[Extracted data entries]

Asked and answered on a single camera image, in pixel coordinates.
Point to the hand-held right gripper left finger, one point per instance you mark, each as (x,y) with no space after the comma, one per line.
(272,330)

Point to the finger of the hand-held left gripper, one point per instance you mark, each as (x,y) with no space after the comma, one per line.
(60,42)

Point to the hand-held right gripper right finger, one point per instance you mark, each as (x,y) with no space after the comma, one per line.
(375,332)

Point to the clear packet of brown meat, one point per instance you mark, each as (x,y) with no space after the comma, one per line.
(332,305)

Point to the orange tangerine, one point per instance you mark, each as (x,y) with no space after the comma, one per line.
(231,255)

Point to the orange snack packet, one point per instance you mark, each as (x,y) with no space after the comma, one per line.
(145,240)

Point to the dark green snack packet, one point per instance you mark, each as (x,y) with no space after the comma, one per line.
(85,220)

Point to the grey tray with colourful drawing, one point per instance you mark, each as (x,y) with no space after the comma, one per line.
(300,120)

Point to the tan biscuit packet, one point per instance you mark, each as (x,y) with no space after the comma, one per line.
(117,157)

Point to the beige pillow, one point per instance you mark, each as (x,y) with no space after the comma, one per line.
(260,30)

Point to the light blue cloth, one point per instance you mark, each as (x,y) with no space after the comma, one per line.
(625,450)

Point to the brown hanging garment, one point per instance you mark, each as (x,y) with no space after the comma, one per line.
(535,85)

* * *

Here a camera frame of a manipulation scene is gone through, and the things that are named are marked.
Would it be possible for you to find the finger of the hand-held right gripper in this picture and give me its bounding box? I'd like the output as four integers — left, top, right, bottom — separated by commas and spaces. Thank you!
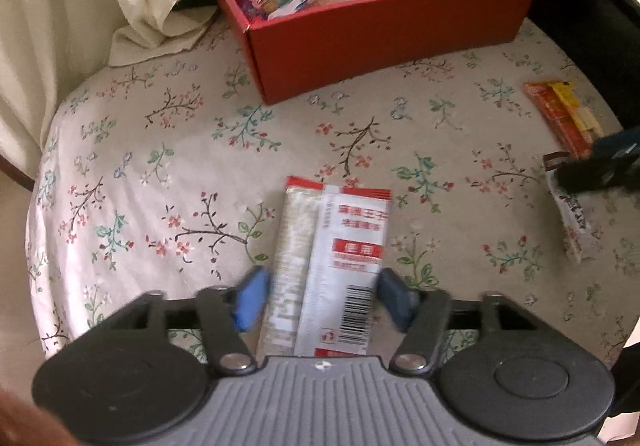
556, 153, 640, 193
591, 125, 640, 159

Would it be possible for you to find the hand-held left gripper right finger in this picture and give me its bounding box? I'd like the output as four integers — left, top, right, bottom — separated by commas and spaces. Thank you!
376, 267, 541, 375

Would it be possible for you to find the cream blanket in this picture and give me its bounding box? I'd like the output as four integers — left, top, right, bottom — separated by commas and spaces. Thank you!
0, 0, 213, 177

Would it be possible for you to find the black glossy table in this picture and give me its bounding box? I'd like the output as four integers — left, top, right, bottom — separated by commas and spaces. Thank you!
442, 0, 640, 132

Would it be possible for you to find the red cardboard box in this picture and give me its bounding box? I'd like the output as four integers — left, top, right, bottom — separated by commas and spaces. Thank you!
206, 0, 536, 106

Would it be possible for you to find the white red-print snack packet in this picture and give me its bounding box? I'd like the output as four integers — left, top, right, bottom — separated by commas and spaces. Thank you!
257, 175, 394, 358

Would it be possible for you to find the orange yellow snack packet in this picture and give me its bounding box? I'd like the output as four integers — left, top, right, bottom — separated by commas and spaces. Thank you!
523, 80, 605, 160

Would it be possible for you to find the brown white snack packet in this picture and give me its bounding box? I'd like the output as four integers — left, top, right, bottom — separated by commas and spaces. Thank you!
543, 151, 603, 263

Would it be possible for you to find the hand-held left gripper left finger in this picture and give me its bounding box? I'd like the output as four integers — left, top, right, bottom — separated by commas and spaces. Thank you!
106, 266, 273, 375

** Exercise brief **
Report every line above that has the string "camera" in it.

** Response to this task **
Asked and answered on a single camera image, in pixel coordinates.
Here a camera frame of a manipulation scene is gone through, and the things that are named are marked.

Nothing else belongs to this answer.